- _What you need to do_
Once you have read the entries below, write them all out again exactly.

- _Collection entries_
----------------

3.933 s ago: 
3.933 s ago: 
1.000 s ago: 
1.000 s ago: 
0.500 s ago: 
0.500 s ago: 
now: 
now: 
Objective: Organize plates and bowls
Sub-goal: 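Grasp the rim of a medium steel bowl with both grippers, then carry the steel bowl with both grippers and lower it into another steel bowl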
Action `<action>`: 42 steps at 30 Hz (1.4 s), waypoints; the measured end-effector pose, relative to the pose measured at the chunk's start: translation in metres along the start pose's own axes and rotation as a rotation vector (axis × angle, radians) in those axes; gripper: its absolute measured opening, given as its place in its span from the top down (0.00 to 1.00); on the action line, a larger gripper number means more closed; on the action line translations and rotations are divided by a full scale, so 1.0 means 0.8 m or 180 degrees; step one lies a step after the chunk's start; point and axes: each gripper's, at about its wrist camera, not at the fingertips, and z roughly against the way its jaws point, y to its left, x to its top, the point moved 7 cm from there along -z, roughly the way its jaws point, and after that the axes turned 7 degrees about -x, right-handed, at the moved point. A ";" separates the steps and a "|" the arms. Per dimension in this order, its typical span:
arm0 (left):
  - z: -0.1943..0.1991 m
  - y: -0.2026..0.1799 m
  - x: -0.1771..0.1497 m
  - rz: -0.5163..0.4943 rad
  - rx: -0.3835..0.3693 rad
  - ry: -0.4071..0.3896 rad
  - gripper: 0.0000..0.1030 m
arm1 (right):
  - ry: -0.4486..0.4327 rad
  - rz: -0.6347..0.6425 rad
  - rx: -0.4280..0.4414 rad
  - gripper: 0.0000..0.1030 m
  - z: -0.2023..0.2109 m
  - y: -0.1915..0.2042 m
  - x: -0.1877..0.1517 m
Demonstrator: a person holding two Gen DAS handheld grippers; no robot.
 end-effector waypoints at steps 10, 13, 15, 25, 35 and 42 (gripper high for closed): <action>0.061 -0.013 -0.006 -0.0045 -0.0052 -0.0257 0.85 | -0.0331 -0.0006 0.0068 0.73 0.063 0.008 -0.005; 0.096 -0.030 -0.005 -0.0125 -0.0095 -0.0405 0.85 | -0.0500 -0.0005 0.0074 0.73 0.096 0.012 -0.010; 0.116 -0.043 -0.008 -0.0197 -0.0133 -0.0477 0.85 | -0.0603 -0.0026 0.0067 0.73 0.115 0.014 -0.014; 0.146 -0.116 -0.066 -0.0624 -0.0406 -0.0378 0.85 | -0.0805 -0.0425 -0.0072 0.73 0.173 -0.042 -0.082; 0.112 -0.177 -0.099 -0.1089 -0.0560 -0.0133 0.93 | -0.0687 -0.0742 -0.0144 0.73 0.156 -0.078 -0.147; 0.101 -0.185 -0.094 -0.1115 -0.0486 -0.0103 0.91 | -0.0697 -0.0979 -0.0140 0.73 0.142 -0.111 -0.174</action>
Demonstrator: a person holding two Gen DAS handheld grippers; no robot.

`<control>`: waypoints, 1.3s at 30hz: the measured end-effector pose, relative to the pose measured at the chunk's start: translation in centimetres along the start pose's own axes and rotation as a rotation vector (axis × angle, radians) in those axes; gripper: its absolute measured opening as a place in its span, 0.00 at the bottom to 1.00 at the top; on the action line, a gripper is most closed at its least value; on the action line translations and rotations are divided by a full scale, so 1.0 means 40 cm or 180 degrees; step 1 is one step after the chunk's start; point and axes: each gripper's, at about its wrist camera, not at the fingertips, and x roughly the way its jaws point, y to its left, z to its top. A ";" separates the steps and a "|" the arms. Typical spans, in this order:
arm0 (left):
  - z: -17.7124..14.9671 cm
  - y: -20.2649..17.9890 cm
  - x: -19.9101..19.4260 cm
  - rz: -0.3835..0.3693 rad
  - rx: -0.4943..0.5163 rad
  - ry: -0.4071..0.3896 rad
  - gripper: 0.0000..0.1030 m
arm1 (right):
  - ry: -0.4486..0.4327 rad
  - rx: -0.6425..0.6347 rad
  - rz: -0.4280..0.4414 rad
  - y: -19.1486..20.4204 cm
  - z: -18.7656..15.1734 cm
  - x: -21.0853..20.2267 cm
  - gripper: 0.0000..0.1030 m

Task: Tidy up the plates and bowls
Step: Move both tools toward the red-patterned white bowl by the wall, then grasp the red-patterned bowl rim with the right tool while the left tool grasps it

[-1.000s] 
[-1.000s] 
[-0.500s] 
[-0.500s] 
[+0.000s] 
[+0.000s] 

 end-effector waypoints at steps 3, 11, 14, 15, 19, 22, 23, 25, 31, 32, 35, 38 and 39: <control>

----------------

- _Exercise output_
3.933 s ago: 
3.933 s ago: 
1.000 s ago: 
1.000 s ago: 
0.500 s ago: 
0.500 s ago: 
now: 
now: 
Objective: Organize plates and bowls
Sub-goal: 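Grasp the rim of a medium steel bowl with both grippers, then carry the steel bowl with both grippers and lower it into another steel bowl
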Action `<action>`: 42 steps at 30 Hz (1.4 s), waypoints; the measured end-effector pose, relative to the pose measured at the chunk's start: translation in metres along the start pose's own axes and rotation as a rotation vector (axis × angle, radians) in those axes; gripper: its absolute measured opening, given as its place in its span from the top down (0.00 to 1.00); on the action line, a larger gripper number means more closed; on the action line translations and rotations are divided by a full scale, so 1.0 means 0.8 m or 180 degrees; step one lies a step after the chunk's start; point and axes: each gripper's, at about its wrist camera, not at the fingertips, and z roughly against the way its jaws point, y to its left, x to its top, the point moved 7 cm from there along -z, roughly the way its jaws point, and after that the axes turned 7 degrees about -x, right-handed, at the moved point. A ";" separates the steps and a "|" the arms. Per dimension in this order, its typical span:
arm0 (left):
  - z: -0.1943..0.1991 m
  - y: -0.2026..0.1799 m
  - x: -0.1771..0.1497 m
  - rz: -0.5163..0.4943 rad
  - rx: -0.3835..0.3693 rad
  - ry: -0.4071..0.3896 rad
  - gripper: 0.0000..0.1030 m
arm1 (right):
  - ry: -0.4486..0.4327 rad
  - rz: -0.6347..0.6425 rad
  - rx: -0.4280..0.4414 rad
  - gripper: 0.0000..0.1030 m
  - z: -0.2023..0.2109 m
  - y: -0.1915..0.2042 m
  - x: -0.1877..0.1517 m
Demonstrator: a person holding two Gen DAS handheld grippers; no robot.
 end-effector waypoints at steps 10, 13, 15, 25, 35 and 42 (gripper high for closed): <action>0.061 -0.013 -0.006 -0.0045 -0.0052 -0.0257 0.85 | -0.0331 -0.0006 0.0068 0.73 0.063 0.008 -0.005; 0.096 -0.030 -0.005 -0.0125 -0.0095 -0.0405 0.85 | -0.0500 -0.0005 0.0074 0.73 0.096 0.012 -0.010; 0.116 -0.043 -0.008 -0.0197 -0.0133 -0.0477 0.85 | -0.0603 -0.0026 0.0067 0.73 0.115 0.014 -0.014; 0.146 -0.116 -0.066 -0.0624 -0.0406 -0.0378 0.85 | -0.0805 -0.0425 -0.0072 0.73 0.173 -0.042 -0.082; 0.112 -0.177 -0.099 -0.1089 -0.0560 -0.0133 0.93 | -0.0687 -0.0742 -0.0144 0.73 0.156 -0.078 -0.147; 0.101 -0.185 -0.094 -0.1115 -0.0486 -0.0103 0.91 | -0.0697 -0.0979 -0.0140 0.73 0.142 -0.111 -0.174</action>
Demonstrator: a person holding two Gen DAS handheld grippers; no robot.

`<control>`: waypoints, 1.3s at 30hz: the measured end-effector pose, relative to the pose measured at the chunk's start: translation in centimetres along the start pose's own axes and rotation as a rotation vector (axis × angle, radians) in those axes; gripper: its absolute measured opening as a place in its span, 0.00 at the bottom to 1.00 at the top; on the action line, a gripper is most closed at its least value; on the action line translations and rotations are divided by a full scale, so 1.0 means 40 cm or 180 degrees; step 1 is one step after the chunk's start; point and axes: each gripper's, at about its wrist camera, not at the fingertips, and x roughly the way its jaws point, y to its left, z to its top. A ";" separates the steps and a "|" the arms. Typical spans, in this order:
arm0 (left):
  - z: -17.7124..14.9671 cm
  - y: -20.2649..17.9890 cm
  - x: -19.9101..19.4260 cm
  - rz: -0.3835..0.3693 rad
  - rx: -0.4943..0.5163 rad
  - ry: -0.4071..0.3896 rad
  - gripper: 0.0000..0.1030 m
arm1 (right):
  - ry: -0.4486..0.4327 rad
  - rx: -0.6425..0.6347 rad
  - rz: -0.4280..0.4414 rad
  - y: -19.1486..20.4204 cm
  - z: -18.7656..15.1734 cm
  - x: -21.0853..20.2267 cm
  - gripper: 0.0000..0.1030 m

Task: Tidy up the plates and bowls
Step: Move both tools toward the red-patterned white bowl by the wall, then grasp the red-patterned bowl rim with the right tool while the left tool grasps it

[-1.000s] 
[-1.000s] 
[-0.500s] 
[-0.500s] 
[+0.000s] 
[+0.000s] 

 end-effector waypoints at steps 3, 11, 14, 15, 19, 22, 23, 25, 31, 32, 35, 38 and 39: <control>

There's nothing more to this exercise.